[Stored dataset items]
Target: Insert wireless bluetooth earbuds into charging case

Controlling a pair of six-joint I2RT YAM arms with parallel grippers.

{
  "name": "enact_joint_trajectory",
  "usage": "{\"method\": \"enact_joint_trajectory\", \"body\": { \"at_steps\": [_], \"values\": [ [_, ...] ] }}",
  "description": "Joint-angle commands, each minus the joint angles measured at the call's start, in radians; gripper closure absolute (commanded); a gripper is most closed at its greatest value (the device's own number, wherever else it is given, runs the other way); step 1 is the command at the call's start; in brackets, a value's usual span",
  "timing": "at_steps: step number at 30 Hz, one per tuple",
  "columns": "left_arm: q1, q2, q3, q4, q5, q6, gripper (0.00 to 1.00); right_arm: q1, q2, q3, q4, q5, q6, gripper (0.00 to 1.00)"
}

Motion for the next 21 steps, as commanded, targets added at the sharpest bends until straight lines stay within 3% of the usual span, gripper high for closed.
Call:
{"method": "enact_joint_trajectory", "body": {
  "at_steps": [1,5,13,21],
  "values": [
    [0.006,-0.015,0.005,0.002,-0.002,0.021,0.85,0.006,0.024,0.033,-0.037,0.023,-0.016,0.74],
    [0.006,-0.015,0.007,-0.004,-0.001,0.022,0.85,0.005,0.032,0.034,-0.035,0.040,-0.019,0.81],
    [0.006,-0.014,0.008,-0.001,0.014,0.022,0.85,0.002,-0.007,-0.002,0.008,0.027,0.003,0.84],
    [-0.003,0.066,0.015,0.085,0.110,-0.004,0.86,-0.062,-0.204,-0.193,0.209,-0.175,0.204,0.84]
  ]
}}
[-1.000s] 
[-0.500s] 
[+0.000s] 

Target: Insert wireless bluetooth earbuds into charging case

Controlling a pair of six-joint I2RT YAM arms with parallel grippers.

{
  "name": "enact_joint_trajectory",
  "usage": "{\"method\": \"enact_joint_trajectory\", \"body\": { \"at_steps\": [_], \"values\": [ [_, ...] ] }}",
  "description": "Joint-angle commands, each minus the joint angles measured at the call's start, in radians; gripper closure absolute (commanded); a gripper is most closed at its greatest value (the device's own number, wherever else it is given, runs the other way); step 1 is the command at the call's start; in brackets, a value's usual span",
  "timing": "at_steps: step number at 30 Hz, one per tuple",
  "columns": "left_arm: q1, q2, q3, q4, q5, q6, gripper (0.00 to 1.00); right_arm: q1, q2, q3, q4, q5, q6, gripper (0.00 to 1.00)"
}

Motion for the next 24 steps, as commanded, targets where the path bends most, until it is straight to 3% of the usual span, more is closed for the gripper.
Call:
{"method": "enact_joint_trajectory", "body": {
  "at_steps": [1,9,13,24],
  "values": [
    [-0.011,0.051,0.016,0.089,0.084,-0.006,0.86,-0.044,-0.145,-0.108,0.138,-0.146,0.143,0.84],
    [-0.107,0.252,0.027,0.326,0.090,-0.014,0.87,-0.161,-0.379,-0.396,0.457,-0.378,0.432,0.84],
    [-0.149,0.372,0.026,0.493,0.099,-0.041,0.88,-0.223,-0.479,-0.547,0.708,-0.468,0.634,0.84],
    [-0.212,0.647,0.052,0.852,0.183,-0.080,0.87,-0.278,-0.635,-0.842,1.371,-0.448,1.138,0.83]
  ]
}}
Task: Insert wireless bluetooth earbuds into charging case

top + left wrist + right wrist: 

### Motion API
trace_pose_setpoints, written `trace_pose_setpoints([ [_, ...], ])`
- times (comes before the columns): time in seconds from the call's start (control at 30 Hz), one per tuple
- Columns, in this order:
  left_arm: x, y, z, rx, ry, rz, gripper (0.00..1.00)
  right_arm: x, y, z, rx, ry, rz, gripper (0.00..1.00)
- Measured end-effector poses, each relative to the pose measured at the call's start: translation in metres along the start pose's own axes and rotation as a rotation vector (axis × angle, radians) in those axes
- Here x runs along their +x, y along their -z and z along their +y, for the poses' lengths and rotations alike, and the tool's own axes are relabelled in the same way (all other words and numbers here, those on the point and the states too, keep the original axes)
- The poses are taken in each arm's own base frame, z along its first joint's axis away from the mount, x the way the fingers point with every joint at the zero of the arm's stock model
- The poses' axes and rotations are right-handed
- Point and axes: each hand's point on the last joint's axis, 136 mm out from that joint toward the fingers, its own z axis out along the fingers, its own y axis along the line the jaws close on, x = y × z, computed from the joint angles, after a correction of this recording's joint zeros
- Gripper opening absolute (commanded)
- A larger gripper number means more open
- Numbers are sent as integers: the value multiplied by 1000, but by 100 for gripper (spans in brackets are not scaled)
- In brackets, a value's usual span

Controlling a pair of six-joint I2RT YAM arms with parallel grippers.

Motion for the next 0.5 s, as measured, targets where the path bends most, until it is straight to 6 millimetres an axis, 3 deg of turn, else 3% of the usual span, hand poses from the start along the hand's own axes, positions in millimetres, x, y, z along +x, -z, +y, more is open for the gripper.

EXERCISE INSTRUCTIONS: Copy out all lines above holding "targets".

EXERCISE RESPONSE:
Motion for the next 21 steps, as commanded, targets added at the sharpest bends until straight lines stay within 3% of the usual span, gripper high for closed.
Motion for the next 24 steps, as commanded, targets where the path bends most, until it is straight to 3% of the usual span, more is closed for the gripper.
Motion for the next 0.5 s, as measured, targets where the path bends most, until it is straight to 6 millimetres an axis, 3 deg of turn, else 3% of the usual span, hand poses from the start along the hand's own axes, positions in millimetres, x, y, z along +x, -z, +y, more is open for the gripper.

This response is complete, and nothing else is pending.